Oui, et il a eu raison. François Hollande a refusé à blâmer (le mot est de lui) Gérard Depardieu, préférant dire à l’inverse merci aux Français qui paient leurs impôts en France. C’est plus juste que le « un peu minable » de Jean-Marc Ayrault ou le tir nourri, suffisant et au fond insuffisant d’un certain nombre de ministres. Après la famille Peugeot, Bernard Arnault, le patron de Sanofi, les entrepreneurs de start-up, les Pigeons, Lakshmi Mittal, les tacles, voire les insultes, sont déplacés dans la bouche de responsables politiques quand ils parlent de gens qui après tout n’ont pas braqué une banque ou volé de l’argent public.

Le paradoxe, en fait, est qu’il y a deux Depardieu ?

Celui de tous les excès, celui qui a été bien content que ses films soient aidés par le financement public du cinéma. Mais il y a aussi le Depardieu qui a commencé à travailler à 14 ans et qui totalise 210 millions d’entrées. Et dans chacun de nos cerveaux à nous, il y a deux hémisphères. L’un est furieux contre les égoïstes de tous poils comme il était furieux à juste titre contre les rémunérations folles des traders ; mais l’autre hémisphère constate qu’on parle beaucoup de départs en ce moment et se dit que taper sur la tête des riches à coups de marteau n’est peut-être pas la meilleure solution.

Et puis, il y a eu un élément nouveau hier.

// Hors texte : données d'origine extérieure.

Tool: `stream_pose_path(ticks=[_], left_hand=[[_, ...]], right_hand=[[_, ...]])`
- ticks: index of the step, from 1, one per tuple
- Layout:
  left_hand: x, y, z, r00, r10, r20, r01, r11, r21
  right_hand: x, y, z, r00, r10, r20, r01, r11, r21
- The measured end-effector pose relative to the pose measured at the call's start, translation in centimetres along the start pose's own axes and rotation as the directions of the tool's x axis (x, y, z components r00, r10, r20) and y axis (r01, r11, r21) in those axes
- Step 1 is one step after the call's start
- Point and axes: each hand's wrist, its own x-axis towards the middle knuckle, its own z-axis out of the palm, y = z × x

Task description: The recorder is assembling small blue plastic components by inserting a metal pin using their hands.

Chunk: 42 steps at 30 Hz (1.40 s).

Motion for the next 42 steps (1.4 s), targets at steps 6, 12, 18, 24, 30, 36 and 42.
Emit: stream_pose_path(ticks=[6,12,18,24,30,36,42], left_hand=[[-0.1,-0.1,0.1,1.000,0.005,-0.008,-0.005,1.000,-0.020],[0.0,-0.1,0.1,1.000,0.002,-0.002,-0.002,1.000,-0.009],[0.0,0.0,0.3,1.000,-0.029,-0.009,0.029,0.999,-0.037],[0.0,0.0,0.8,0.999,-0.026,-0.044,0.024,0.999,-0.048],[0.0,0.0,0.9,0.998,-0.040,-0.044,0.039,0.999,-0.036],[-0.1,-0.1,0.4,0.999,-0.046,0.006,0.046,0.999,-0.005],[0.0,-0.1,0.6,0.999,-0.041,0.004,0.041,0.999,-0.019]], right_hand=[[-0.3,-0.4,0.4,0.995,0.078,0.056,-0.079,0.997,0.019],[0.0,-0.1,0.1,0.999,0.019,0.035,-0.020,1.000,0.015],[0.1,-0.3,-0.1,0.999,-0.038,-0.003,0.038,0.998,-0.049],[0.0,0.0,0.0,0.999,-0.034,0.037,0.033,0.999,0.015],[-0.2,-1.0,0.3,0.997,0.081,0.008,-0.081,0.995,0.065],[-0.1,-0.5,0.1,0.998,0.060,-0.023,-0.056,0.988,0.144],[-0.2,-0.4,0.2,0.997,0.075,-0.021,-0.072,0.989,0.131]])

Depardieu assure que ses impôts 2012 représentent 85% de ses revenus et qu’il a acquitté 145 millions d’euros d’impôts au cours de sa carrière. Sans avoir les détails (à mon avis on les connaîtra), je peux vous dire qu’au sommet de l’Etat, on reconnaît que ce chiffre de 85% est sans doute vrai pour Depardieu comme pour d’autres. Pourquoi ? La surtaxe à l’ISF votée cet été n’est pas plafonnée. Bien sûr, 85%, c’est hors normes et trop. Tout est question de mesure.

Le gouvernement change de ton, mais change-t-il le fond ?

Non. Pour diminuer vite le déficit public, il fallait dit-il y aller fort sur les impôts. Mais François Hollande va essayer de dire aux milieux économiques que le virage social-démocrate de cet automne est réel. Le hasard fait que ce soir, il s’adressera à 71 des plus grands patrons français réunis par leur association, l’Afep. Affluence record ! L’enjeu est important parce que ce sont eux qui décident ou non de délocaliser. Il va leur dire que la taxe à 75%, c’est pour deux ans seulement. Et leur promettre qu’en face, l’Etat va faire des économies. En attendant, un autre front s’est ouvert hier avec la Belgique qui n’apprécie pas d’être montrée du doigt et ne veut pas revoir une convention fiscale négociée par écoutez bien ... Lionel Jospin en 1999 !

Au final, quelle est la morale de cette polémique ?

Une partie de la France est choquée par l’attitude de l’acteur. Une autre par la façon dont l’acteur est traité. Le gouvernement, lui, n’est pas mécontent parce que cette affaire fait renaître le clivage droite- gauche et fait oublier le pataquès Florange. En réalité, la seule vraie question est de savoir combien le départ tonitruant de Depardieu cache de fuites discrètes mais plus conséquentes d’argent et d’activités.